OCR and Grey Box

toddc · January 2, 2020, 5:39pm

I have PDF Architect + OCR. When I open an existing PDF (image based), I click on the OCR tab and attempt to OCR the document with the image in the foreground and OCR text in the background. After the process runs, there are dark grey boxes around the text it has identified. It also removes some characters (assuming it did not identify them appropriately) and changes those areas to white spaces.

An example document I'm attempting to OCR is a Invoice/Packing Slip. It was scanned and emailed from a Xerox multi-function machine. I usually save them out of my email, OCR the text while preserving the original look. That way, searching through a folder(s) of documents (content search) is easier.

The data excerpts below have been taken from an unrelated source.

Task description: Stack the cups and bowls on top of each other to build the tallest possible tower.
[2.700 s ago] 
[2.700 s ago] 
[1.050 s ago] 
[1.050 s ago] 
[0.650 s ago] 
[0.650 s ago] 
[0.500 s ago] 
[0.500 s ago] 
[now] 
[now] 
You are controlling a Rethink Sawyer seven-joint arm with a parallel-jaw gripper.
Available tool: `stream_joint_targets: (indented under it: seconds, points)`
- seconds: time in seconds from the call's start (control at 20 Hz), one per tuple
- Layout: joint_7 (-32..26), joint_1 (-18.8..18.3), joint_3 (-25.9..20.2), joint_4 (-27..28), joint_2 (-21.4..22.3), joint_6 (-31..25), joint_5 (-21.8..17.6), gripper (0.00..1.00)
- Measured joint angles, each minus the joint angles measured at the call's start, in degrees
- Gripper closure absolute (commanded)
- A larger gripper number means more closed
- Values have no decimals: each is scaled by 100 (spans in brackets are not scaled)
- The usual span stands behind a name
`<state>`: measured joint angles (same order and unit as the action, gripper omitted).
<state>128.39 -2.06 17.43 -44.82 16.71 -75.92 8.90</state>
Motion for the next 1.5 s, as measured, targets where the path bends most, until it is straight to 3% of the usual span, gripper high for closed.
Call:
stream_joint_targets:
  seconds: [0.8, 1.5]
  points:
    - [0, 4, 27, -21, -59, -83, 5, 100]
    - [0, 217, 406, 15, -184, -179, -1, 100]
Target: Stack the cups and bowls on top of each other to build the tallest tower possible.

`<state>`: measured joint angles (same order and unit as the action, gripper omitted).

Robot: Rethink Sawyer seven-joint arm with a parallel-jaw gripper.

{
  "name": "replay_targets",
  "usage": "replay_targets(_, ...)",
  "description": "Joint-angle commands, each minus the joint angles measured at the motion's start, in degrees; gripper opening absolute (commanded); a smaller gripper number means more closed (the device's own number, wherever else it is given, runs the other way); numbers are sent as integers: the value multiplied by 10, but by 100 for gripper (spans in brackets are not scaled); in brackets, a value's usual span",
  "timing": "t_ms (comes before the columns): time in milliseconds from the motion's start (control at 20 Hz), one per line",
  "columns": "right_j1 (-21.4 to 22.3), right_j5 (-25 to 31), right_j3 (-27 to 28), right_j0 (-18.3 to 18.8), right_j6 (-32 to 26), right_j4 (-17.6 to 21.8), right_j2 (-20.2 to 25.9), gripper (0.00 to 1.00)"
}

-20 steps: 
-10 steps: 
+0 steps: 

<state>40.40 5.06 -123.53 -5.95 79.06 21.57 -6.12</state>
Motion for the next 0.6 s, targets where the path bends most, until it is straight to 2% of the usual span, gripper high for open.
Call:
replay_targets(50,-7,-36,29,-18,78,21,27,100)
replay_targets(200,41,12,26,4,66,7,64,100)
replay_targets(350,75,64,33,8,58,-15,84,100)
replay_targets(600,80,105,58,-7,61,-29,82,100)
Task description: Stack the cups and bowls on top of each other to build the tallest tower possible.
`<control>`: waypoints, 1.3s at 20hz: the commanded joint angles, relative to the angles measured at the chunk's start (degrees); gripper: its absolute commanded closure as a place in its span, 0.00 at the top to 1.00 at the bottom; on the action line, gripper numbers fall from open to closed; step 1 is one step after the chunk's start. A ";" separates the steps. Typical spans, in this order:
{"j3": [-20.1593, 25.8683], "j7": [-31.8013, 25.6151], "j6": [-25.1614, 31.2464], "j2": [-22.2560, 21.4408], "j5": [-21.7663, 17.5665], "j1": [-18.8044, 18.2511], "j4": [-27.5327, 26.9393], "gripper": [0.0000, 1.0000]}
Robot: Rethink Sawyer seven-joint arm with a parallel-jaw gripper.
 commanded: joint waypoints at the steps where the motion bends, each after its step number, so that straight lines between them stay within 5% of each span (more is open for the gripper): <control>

With Adobe Acrobat (an old version), I was able to OCR and it did not change the original look. Since then, I'm switched to PDF Architect, but cannot figure the configuration out.

My Settings are:
-->Options
---->OCR
------>Language: English
------>Recognition Quality: High
------>Output Quality: Max
------>Orientation and Script Detection: Enabled
------>Selected: Deskew, Rotate Page, Detect Text Orientation and
------>PDF Type: Image-Text

Any guidance?

Robin.W · January 3, 2020, 9:37am

Hi,

does it get better, if you switch it to "text only" PDF Type?
This might lead to producing only text output from the OCR, avoiding the addidtional boxes around the text.
If this doesn't help. please contact the PDF Architect support, as this Forum is exclusively managed by the PDFCreator Support Team.

Best regards

Robin

toddc · January 4, 2020, 7:04pm

Thanks for the suggestion. The text only did not help any. It only removed the images and recognized what text it could. It did not place the gray boxes, but it removed the images. I'll reach out to support.